Yes. It is important to recognise that there are a number of other people involved, not least because of the Robens Report, in which one of the main objects of unification was to avoid the confusion that the general public has had in dealing with dangers to health and safety not only for people at work but for those surrounding places of work as a result of activities carried on in factories and other establishments.

Mr. Molloy

Is the right hon. Gentleman prepared to look at the Adjournment debate on the sweat-shop activities in greater London, in which he will discover reference made to the paucity of inspectors which allows the growth of sweat shops with increasing danger to life and limb of those working in them?

Mr. Macmillan

I will look at that debate again. The number of factories inspectors which may be required in the future is one of the major questions that the commission will have to deal with when it is established.

Mr. Adam Butler

Does my right hon.
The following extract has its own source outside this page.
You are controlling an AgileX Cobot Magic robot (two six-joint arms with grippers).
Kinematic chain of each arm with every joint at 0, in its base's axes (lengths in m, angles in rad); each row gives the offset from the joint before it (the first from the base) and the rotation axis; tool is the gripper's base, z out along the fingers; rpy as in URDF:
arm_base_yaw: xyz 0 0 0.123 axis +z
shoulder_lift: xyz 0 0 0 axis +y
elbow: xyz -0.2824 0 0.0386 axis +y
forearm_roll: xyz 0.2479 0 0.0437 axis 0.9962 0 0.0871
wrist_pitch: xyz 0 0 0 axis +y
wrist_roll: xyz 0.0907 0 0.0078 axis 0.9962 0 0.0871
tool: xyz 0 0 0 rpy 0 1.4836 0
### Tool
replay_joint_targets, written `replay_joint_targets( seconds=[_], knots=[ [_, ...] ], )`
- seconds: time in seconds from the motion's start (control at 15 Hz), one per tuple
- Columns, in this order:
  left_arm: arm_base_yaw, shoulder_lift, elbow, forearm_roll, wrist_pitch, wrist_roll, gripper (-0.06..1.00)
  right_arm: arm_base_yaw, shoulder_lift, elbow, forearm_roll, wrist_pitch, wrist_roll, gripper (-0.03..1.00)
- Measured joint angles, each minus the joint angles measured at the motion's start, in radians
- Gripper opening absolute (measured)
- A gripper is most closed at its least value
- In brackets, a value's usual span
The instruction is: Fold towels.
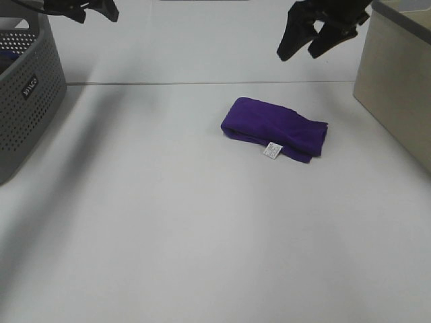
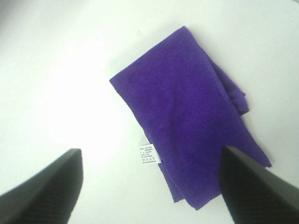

Friend intend to follow the Robens recommendation about the need for a statutory obligation on employers to consult their workpeople? Does he agree that the shop floor has a great deal to contribute in this matter? Will he consider setting up some form of statutory factory safety committees?

Mr. Macmillan

I will consider that. It is important to recognise that the Government have accepted one of the major points in the Robens Report, that it is essential to involve workpeople in conditions about safety and health at work. I agree that the consultations which my hon. Friend suggests should be undertaken.

Mr. Harold Walker

Does the right hon. Gentleman recognise that his hon. Friend the Member for Banbury (Mr. Marten) has put his finger on one of the central anxieties arising from the statement on 21st May by the Under-Secretary of State? I refer, of course, to the problems arising from expanding the scope of legislation to cover all those in employ- ment and the public who are at risk as well without a commitment to increase the size of the inspectorate. This is bound to impose on the inspectorate an intolerably increased burden which will be borne satisfactorily only if the inspectorate is expanded or by introducing a system of worker safety representatives such as that advocated by a number of my right hon. and hon. Friends.

Mr. Macmillan

I do not deny the value of what Opposition Members have put fonward. But the hon. Gentleman has mistaken the point, which is that the authority should be centralised. This is achieved by bringing under the aegis of one central authority the existing inspectorate—factories, mines and alkali. No extra work will be put on the organisation. It is simply a matter of getting its work organised more coherently. There will be some savings. There will be a greater capacity and ability in terms of centralised research and so on and a greater capacity to consult and to share expertise.